Reconstructing three-dimensional models from two-dimensional images is a central challenge in computer vision. Advances in machine learning, particularly through so-called Large Reconstruction Models (LRM), have achieved impressive results in recent years. These models are trained with massive datasets and can generate complex 3D structures from different viewpoints. Despite this progress, difficulties remain, particularly in reconstructing from few images or in separating the geometry and texture of the object.
New research introduces an innovative model called DiMeR (Disentangled Mesh Reconstruction Model) that addresses these challenges. The core of DiMeR lies in the decoupling of geometry and texture, both in the input and in the model's architecture. This separation allows for specialized processing of the respective information and reduces the complexity of the learning process, in line with Occam's razor.
In contrast to previous approaches, which often use RGB images directly, DiMeR uses Normal Maps for geometry determination. These maps represent the surface normals and provide a precise description of the geometric structure, independent of color and lighting. By exclusively using Normal Maps for geometry reconstruction, the influence of color and lighting variations is minimized, leading to more robust and accurate geometry determination.
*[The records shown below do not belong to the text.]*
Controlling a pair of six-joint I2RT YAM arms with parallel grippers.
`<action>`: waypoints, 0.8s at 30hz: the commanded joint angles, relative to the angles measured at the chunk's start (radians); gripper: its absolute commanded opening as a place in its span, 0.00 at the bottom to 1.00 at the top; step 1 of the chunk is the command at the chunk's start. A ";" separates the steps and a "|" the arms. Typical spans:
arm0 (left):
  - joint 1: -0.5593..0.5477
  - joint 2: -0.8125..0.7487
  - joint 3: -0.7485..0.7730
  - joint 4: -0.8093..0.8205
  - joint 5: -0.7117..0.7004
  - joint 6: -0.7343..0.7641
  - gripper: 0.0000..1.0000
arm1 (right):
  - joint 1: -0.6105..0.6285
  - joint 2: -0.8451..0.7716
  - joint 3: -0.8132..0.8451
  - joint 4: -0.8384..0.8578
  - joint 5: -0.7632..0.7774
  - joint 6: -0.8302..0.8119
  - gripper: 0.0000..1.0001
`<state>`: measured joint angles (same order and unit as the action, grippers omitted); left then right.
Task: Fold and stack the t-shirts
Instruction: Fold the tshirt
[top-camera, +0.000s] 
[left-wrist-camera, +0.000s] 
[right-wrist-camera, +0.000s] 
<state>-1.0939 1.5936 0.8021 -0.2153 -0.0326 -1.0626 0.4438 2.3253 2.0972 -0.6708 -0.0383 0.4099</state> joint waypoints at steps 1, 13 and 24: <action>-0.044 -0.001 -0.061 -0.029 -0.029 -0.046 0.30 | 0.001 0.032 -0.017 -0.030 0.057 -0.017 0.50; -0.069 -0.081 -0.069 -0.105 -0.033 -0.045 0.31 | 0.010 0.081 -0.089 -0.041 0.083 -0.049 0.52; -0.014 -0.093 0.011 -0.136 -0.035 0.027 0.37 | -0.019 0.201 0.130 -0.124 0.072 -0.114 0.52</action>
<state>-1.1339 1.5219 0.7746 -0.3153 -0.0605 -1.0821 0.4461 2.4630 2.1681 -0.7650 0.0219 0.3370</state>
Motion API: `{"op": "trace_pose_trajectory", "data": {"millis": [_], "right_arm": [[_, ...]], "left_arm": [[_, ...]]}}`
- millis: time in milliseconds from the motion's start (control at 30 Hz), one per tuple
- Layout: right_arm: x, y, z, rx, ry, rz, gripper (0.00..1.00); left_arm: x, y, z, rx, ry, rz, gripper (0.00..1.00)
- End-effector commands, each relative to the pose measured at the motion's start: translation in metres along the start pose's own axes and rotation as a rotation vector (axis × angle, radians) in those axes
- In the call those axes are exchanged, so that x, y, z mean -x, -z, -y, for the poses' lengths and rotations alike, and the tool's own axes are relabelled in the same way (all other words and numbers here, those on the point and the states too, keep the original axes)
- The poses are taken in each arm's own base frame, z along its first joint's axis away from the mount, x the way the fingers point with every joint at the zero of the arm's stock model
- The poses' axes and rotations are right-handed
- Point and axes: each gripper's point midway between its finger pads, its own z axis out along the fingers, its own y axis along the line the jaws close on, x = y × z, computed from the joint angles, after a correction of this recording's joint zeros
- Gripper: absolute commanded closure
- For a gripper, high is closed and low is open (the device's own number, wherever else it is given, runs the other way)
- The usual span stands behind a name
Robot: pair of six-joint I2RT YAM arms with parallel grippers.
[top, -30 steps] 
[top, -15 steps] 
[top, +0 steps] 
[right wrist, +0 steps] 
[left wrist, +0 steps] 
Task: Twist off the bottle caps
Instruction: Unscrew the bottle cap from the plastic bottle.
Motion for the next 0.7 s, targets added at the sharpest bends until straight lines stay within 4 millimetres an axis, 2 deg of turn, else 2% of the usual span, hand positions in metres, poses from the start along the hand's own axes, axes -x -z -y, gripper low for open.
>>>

The object's texture is processed in a separate branch of the model, which uses RGB images as input. This two-pronged architecture allows for independent optimization of both sub-areas, leading to improved overall performance.
Another important aspect of DiMeR is the integration of 3D ground-truth data into the mesh extraction algorithm. This allows for more direct supervision of the learning process and leads to a more accurate reconstruction of the 3D models.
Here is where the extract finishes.